Tilghman propõe a adoção de uma mentalidade científica como mecanismo de equilíbrio entre ousadia e controle. A lógica parte da formulação de hipóteses, testes estruturados e análise rigorosa de resultados, permitindo que equipes experimentem novas abordagens sem expor a operação a riscos desproporcionais.
“Quando você tem essa mentalidade, a coragem para assumir riscos pode ser institucionalizada de forma que permita tentar novas ideias sem que seja tão assustador. Quanto maiores os riscos, maior a recompensa. No fim, o mais importante é que o Marketing conecta e ressoa em um nível humano. É isso que realmente cria resultados significativos e onde vemos o impacto real da nossa estratégia, utilizando a IA não apenas para otimização, mas para construir conexões humanas verdadeiras”, crava a executiva.
Tilghman defende que equipes de alta performance não são aquelas que apenas utilizam IA para ganhar eficiência, mas sim aquelas que conseguem tensionar suas recomendações. A capacidade de desafiar outputs, reinterpretar dados e ajustar direções estratégicas passa a ser um ativo crítico. Esse movimento exige um nível elevado de maturidade organizacional, no qual a tecnologia não substitui o pensamento crítico, mas o amplifica.
Impacto na voz da marca
Em um ambiente saturado por dados, a construção de uma voz de marca consistente depende diretamente da qualidade do que é mantido e, principalmente, do que é descartado. Tilghman chama atenção para a necessidade de eliminar informações irrelevantes, dados inconsistentes e materiais que não contribuem para a narrativa da marca.
Esse processo de curadoria, embora operacionalmente complexo, é apontado como uma das alavancas mais relevantes para elevar o padrão das entregas.

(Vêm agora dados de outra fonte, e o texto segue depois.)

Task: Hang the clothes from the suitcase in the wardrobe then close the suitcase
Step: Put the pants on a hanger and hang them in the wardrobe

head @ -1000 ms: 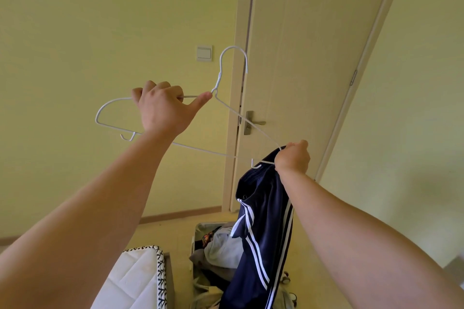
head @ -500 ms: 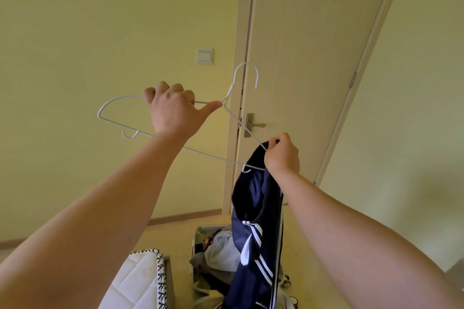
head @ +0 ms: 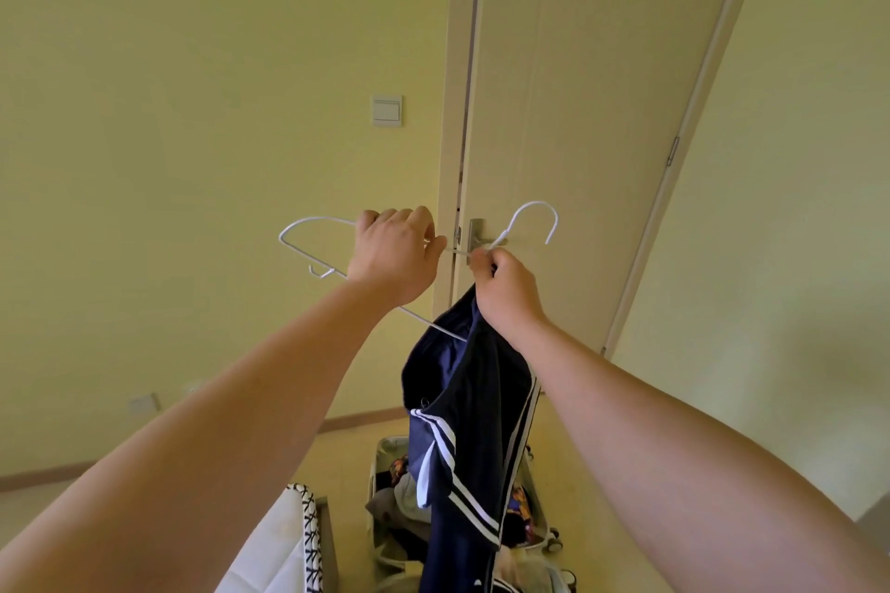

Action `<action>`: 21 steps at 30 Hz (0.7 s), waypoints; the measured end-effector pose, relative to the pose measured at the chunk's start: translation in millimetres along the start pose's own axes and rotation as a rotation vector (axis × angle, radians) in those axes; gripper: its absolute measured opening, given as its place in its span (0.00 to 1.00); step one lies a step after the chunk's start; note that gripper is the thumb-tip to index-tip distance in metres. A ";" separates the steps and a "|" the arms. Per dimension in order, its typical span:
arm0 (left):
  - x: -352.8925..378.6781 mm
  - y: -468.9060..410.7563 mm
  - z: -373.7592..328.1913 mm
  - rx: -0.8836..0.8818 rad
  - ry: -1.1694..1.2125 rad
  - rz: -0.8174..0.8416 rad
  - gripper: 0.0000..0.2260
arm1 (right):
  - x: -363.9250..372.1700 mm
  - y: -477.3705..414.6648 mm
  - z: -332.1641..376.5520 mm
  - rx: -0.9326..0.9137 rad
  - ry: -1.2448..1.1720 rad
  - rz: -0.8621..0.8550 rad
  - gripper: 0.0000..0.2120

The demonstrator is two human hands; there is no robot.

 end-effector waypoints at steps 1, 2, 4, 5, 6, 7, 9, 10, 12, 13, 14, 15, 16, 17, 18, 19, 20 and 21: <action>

Ao reduzir o ruído informacional, as marcas conseguem refinar seu posicionamento e fortalecer a coerência de suas comunicações.
“Precisamos nos manter autênticos com a nossa marca. Isso significa garantir uma visão clara do negócio e identificar os momentos em que podemos dizer: 'essa é a vantagem que queremos'. A parte mais difícil disso é se livrar de todos os dados ruins. Isso é desafiador e leva tempo. Isso envolve se livrar de briefs que não tiveram bom desempenho ou de dados extras que são errôneos ou não ajudam a contar a história”, reflete a executiva.
Trata-se de uma mudança de mentalidade: sair da lógica de acumulação para adotar uma abordagem orientada por seleção e qualidade. “Sei que isso é particularmente difícil, porque, como profissional de Marketing, eu tinha vontade de salvar tudo. Por isso, acredito que a coragem de dizer: 'não, há tantos dados por aí que, para realmente ter uma boa voz de marca, preciso começar a refinar, deletar, afiar meu lápis e fazer algumas edições' é a primeira e mais importante coisa que você pode fazer”, finaliza Rachel.